Types of available records
The types of records that are available vary between collections. Many collections have administrative records including records of medical boards, nursing committees and visiting committees. Some collections also have financial records, but these tend to be registers of donors or legacies or papers referring to fundraising efforts rather than series of account books.
Patient records form part of a number of the collections. Categories of patient records include in-patient and more rarely out-patient admission/discharge registers, which are often indexed by name. There are also series of ward and operation registers which are not usually indexed and are therefore less easy to use. The collections contain a number of maternity records. The information available for an individual mother can vary from merely a register entry confirming she was admitted and discharged from the labour ward on particular dates to the existence of a number of records for an individual mother giving details of attendance at ante-natal clinic, an account of the birth and details of her new baby.
There are a smaller number of records relating to mental health patients. The main source is records of Rainhill Hospital, but there are some records in other collections, for example registers of patients detained under the Mental Health Acts at Sefton General Hospital.
There are relatively few case notes in the collections. This means that following the progress of an individual though their hospital treatment is a process of referring to a number of admission, ward, operation registers, etc and having the luck that all relevant volumes have survived.
Staff registers are present in a number of collections. Staff records available mainly refer to the nursing rather than medical staff although sometimes details of auxiliary professions such as physiotherapists and domestic staff are recorded. As well as registers of qualified staff there are a number of series of volumes detailing the training of student nurses.

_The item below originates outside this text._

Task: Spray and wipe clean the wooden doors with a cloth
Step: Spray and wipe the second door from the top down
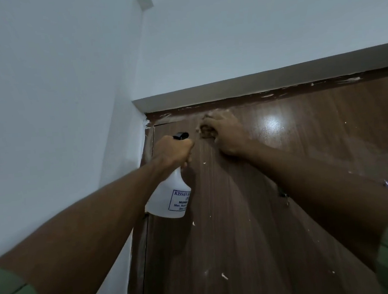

Photographs are available in some of the collections. Group photographs of staff, particularly nurses and nursing events such as prize-givings are common as are photographs of hospital buildings, particularly those taken to show the opening of a new hospital or extension. Scenes taken of patient care and of day to day life within the hospital are also present but are less common.
Finally there are records in the collections that do not fall into any of the above categories. These include correspondence, press cuttings, publications and a few assorted objects.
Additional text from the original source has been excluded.